Return all of the data exactly, with nothing left out but the pictures.
- - - - - - -
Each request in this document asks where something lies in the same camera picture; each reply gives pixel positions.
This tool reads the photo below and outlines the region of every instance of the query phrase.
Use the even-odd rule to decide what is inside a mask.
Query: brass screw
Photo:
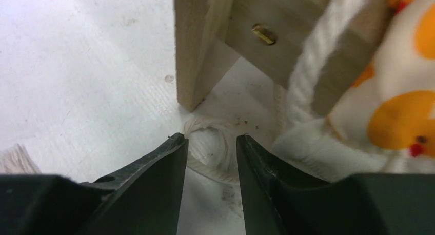
[[[262,24],[255,24],[252,26],[252,33],[261,39],[267,45],[276,43],[276,35],[269,30],[269,28]]]

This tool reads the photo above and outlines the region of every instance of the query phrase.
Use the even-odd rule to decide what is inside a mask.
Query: white table surface
[[[172,0],[0,0],[0,148],[79,182],[140,158],[192,116],[165,80],[174,48]],[[240,59],[196,113],[268,148],[272,105],[272,81]],[[245,234],[238,190],[187,169],[179,234]]]

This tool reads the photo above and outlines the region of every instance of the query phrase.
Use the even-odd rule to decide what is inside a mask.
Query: wooden leg
[[[223,41],[233,0],[174,0],[177,99],[193,111],[240,55]]]

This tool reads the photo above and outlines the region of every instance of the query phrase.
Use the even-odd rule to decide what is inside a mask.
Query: red spot
[[[409,5],[409,3],[404,2],[404,1],[400,1],[399,4],[397,5],[397,8],[396,8],[396,14],[400,13],[408,5]]]
[[[409,148],[409,151],[411,151],[411,156],[412,157],[417,157],[417,156],[423,154],[424,148],[420,144],[413,144]]]

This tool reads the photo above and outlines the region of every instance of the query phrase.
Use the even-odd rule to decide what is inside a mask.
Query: wooden frame
[[[287,86],[304,39],[329,0],[174,0],[177,99],[193,111],[243,56]],[[385,0],[370,0],[325,67],[314,111],[325,115],[370,60],[390,17]],[[267,25],[278,37],[266,45],[252,33]]]
- - - - - - -
Response to the task
Each request in this document asks where something lies in the same camera picture; each reply gives pixel positions.
This tool reads the photo below and outlines the region of every instance of the query phrase.
Use the even-odd rule to decide what is inside a mask.
Query: brass screw
Photo:
[[[262,24],[255,24],[252,26],[252,33],[261,39],[267,45],[276,43],[276,35],[269,30],[269,28]]]

This tool reads the photo above and outlines the region of every instance of the query phrase.
Use the even-odd rule to decide what is inside a mask.
Query: white table surface
[[[172,0],[0,0],[0,148],[79,182],[140,158],[192,116],[165,80],[174,48]],[[240,59],[196,113],[268,148],[272,105],[272,81]],[[245,234],[238,190],[187,169],[179,234]]]

This tool reads the photo above and outlines the region of every instance of the query phrase.
Use the even-odd rule to decide what is inside a mask.
Query: wooden leg
[[[223,41],[233,0],[174,0],[177,99],[193,111],[240,55]]]

This tool reads the photo above and outlines the region of every instance of the query phrase.
Use the even-odd rule to decide what is inside a mask.
Query: red spot
[[[409,5],[409,3],[404,2],[404,1],[400,1],[399,4],[397,5],[397,8],[396,8],[396,14],[400,13],[408,5]]]
[[[409,148],[409,151],[411,151],[411,156],[412,157],[417,157],[417,156],[423,154],[424,148],[420,144],[413,144]]]

This tool reads the photo above and outlines the region of every instance of the query phrase.
Use the even-odd rule to decide what is inside a mask.
Query: wooden frame
[[[287,86],[304,39],[329,0],[174,0],[177,99],[193,111],[243,56]],[[385,0],[370,0],[325,67],[314,111],[325,115],[370,60],[390,17]],[[267,25],[278,37],[266,45],[252,33]]]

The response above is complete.